IBM and chip maker Xilinx team up to bring IBM's Power processors to more servers, looking to garner a bigger portion of the data center market than Intel.

Last year, the Big Blue initiated its Open Power program in an effort to boost Power by licensing the design for use by other companies. Now, with this partnership, IBM will be able to take things up a notch.

The pair will work with everything, including infrastructure, middleware and software. They'll be focusing on integrating Xilinx field-programmable gate arrays (FPGA) with Power-based systems to allow faster processing rates to accelerate a wide variety of workloads, such as machine learning, big data analytics, genomics, network-functions virtualization and high-performance computing.

"The combination of IBM and Xilinx provides our clients not only with a new level of accelerated computing made possible by the tight integration between IBM POWER processors and Xilinx FPGAs, but also gives them the ability to benefit directly from the constant stream of innovation being delivered by the rapidly expanding OpenPOWER ecosystem," Ken King, general manager of Open Power, says in a press release.

On top of that, IBM intends to both develop and qualify Xilinx accelerator boards into IBM Power Systems servers. On the other hand, Xilinx plans to roll out Power variants of its leading software named SDAccel Development Environment, including libraries for the community of Open Power developers.
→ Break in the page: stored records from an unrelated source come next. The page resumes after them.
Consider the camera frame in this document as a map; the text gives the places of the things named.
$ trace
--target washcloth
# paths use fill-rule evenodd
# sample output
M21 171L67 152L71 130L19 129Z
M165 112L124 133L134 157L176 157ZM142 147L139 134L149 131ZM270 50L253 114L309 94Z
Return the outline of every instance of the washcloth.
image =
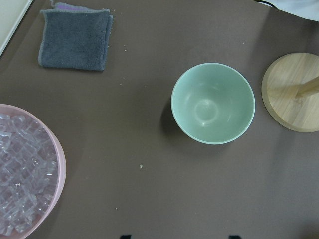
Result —
M113 24L109 9L93 10L57 3L40 11L45 27L40 66L103 71Z

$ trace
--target bowl
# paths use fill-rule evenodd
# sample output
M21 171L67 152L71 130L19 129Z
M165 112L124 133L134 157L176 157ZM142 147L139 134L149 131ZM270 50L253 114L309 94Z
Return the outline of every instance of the bowl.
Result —
M28 235L30 235L45 220L45 218L49 215L49 213L52 211L52 209L56 205L62 193L62 189L64 187L64 182L66 177L65 155L60 142L58 141L56 136L53 134L53 132L43 122L41 122L37 117L35 117L31 113L15 106L0 104L0 114L8 115L10 117L24 116L24 117L29 117L34 119L40 126L43 127L43 129L46 131L47 135L49 136L54 146L54 150L55 150L55 154L57 158L56 187L54 190L54 194L52 195L53 197L50 199L50 203L46 211L44 211L42 215L38 215L36 218L34 218L32 226L29 229L25 230L24 232L18 233L16 230L13 230L13 232L9 236L0 235L0 239L24 239Z
M255 98L239 72L223 64L204 63L177 80L171 109L189 137L206 144L223 144L247 130L254 117Z

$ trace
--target wooden stand
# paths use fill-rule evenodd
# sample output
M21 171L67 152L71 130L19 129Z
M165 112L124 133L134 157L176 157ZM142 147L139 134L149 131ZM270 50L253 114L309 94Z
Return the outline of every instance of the wooden stand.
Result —
M293 53L267 69L262 97L270 115L298 132L319 130L319 57Z

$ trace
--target bowl rim
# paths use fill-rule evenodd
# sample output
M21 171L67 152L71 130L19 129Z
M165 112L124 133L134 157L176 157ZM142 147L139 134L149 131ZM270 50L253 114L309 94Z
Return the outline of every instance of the bowl rim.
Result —
M210 142L210 141L205 141L205 140L202 140L202 139L199 139L193 135L191 135L190 133L188 133L184 127L178 122L177 120L177 117L176 117L176 114L174 112L174 94L175 94L175 91L176 91L176 88L177 88L177 85L178 83L183 79L183 77L185 76L185 74L187 74L189 71L191 70L194 70L195 68L199 68L199 67L202 67L202 66L205 66L205 65L218 65L218 66L222 66L222 67L225 67L225 68L228 68L230 70L232 70L233 72L235 72L236 74L238 74L240 76L240 78L243 80L243 82L246 84L250 94L251 94L251 97L252 97L252 101L253 101L253 108L252 108L252 113L251 113L251 116L247 122L247 125L245 126L245 128L239 133L237 134L236 136L228 139L228 140L225 140L225 141L220 141L220 142ZM224 144L224 143L229 143L231 141L234 141L235 139L239 138L247 129L248 127L250 126L251 122L253 121L253 118L254 118L254 115L255 115L255 108L256 108L256 102L255 102L255 96L254 96L254 92L249 84L249 82L246 80L246 78L241 74L239 73L237 70L235 70L234 68L230 67L230 66L227 66L225 64L222 64L222 63L217 63L217 62L208 62L208 63L202 63L202 64L199 64L199 65L195 65L191 68L189 68L188 70L186 70L180 77L179 79L176 81L175 85L174 85L174 88L173 88L173 91L172 91L172 94L171 94L171 98L170 98L170 107L171 107L171 111L172 111L172 114L173 114L173 117L177 123L177 125L179 126L179 128L186 134L188 135L190 138L198 141L198 142L201 142L201 143L206 143L206 144L214 144L214 145L218 145L218 144Z
M65 154L64 154L61 143L59 142L57 137L54 135L54 133L49 129L49 127L46 126L41 120L39 120L32 113L30 113L22 108L19 108L17 106L0 104L0 108L2 108L2 107L7 108L9 110L19 111L24 115L28 115L29 117L32 117L34 120L36 120L38 123L40 123L42 125L42 127L45 129L45 131L48 133L48 135L52 141L52 144L54 145L54 149L55 149L56 156L57 156L58 175L57 175L57 184L56 184L56 188L55 188L55 192L54 192L52 201L50 202L48 209L38 219L38 221L37 220L34 221L34 224L32 225L32 227L30 227L28 230L26 230L20 234L19 233L14 234L14 236L13 236L13 238L24 239L24 238L28 237L32 232L34 232L42 224L42 222L47 218L47 216L51 213L51 211L55 207L56 203L58 202L58 200L62 194L62 190L64 188L65 179L66 179L66 160L65 160ZM11 236L1 236L0 235L0 239L1 238L10 239Z

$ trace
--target black object
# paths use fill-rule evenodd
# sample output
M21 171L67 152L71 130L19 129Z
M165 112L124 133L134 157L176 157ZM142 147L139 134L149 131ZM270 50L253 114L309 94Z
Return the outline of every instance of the black object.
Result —
M132 235L123 235L120 237L120 239L133 239Z
M261 1L261 0L254 0L254 1L260 2L260 3L264 3L264 4L267 4L267 5L271 6L271 7L273 7L273 8L276 8L275 5L273 5L273 4L271 4L270 2L267 2L267 1Z
M237 236L237 235L235 235L235 236L229 236L228 237L228 239L241 239L241 237L240 236Z
In a bid to provide a faster computing performance, the two companies will persist in working on IBM's Coherent Accelerator Processor Inferface (CAPI), which delivers Accelerate Compute, Accelerate Storage and Accelerate Networking.

Seeing that Xilinx chips will be compatible with CAPI, they will be able to access memory caches on Power processors, which will considerably increase performance.
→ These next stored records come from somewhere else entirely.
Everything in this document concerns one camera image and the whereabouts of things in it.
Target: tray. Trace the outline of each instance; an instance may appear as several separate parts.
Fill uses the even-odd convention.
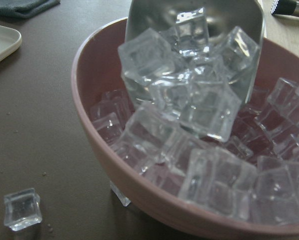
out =
[[[0,61],[12,54],[22,43],[21,33],[0,25]]]

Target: dark gray table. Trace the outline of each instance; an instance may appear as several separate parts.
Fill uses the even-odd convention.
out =
[[[30,19],[0,17],[23,43],[0,62],[0,240],[198,240],[110,191],[72,100],[71,67],[84,39],[128,15],[131,0],[63,0]],[[35,188],[43,221],[14,233],[3,196]]]

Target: dark gray cloth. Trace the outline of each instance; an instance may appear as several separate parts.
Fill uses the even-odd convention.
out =
[[[0,0],[0,16],[28,19],[60,2],[61,0]]]

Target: metal scoop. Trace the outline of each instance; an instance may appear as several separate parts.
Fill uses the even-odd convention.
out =
[[[240,26],[260,46],[264,35],[263,10],[256,0],[133,0],[127,19],[125,40],[147,28],[167,30],[177,15],[204,7],[210,41],[218,43]]]

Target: bowl rim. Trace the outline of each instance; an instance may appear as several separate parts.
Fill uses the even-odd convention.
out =
[[[98,134],[95,128],[92,125],[92,122],[89,119],[86,111],[84,110],[83,104],[81,102],[81,97],[78,90],[78,82],[77,82],[77,70],[78,63],[80,61],[81,54],[84,52],[86,45],[99,33],[101,33],[104,29],[111,28],[113,25],[126,22],[127,17],[122,17],[116,20],[113,20],[94,32],[92,32],[80,45],[78,48],[75,57],[72,62],[71,68],[71,90],[72,97],[74,101],[74,105],[78,114],[78,117],[81,121],[83,128],[85,129],[85,133],[88,134],[89,137],[96,142],[101,149],[103,149],[103,154],[111,158],[114,164],[122,171],[124,174],[128,175],[129,178],[137,181],[138,184],[146,189],[146,191],[151,192],[153,195],[156,195],[158,198],[163,199],[165,202],[169,202],[175,208],[182,209],[183,212],[188,212],[189,214],[196,216],[198,219],[208,220],[211,223],[215,223],[219,226],[225,226],[227,228],[238,230],[244,233],[250,234],[258,234],[258,235],[267,235],[267,236],[296,236],[299,235],[299,223],[298,224],[288,224],[288,225],[266,225],[266,224],[258,224],[251,222],[244,222],[235,220],[233,218],[229,218],[226,216],[218,215],[216,213],[205,210],[199,206],[196,206],[192,203],[186,202],[149,182],[147,179],[139,175],[136,171],[134,171],[130,166],[128,166],[125,162],[123,162],[120,157],[106,144],[106,142],[102,139],[102,137]],[[276,48],[281,48],[284,51],[288,51],[278,44],[264,38],[264,43],[270,43],[274,45]]]
IBM used to be the sole maker of Power servers, mainly using only IBM technologies. Now, Big Blue has opened up, allowing third parties to build Power products, which is probably because the Unix market is in a downturn.

IBM has collaborated with Nvidia before to integrate GPUs with the Watson supercomputer, which is a Power system. Also, both E4 Computer Engineering and Penguin Computing are making their own high-performance computers with Power processors.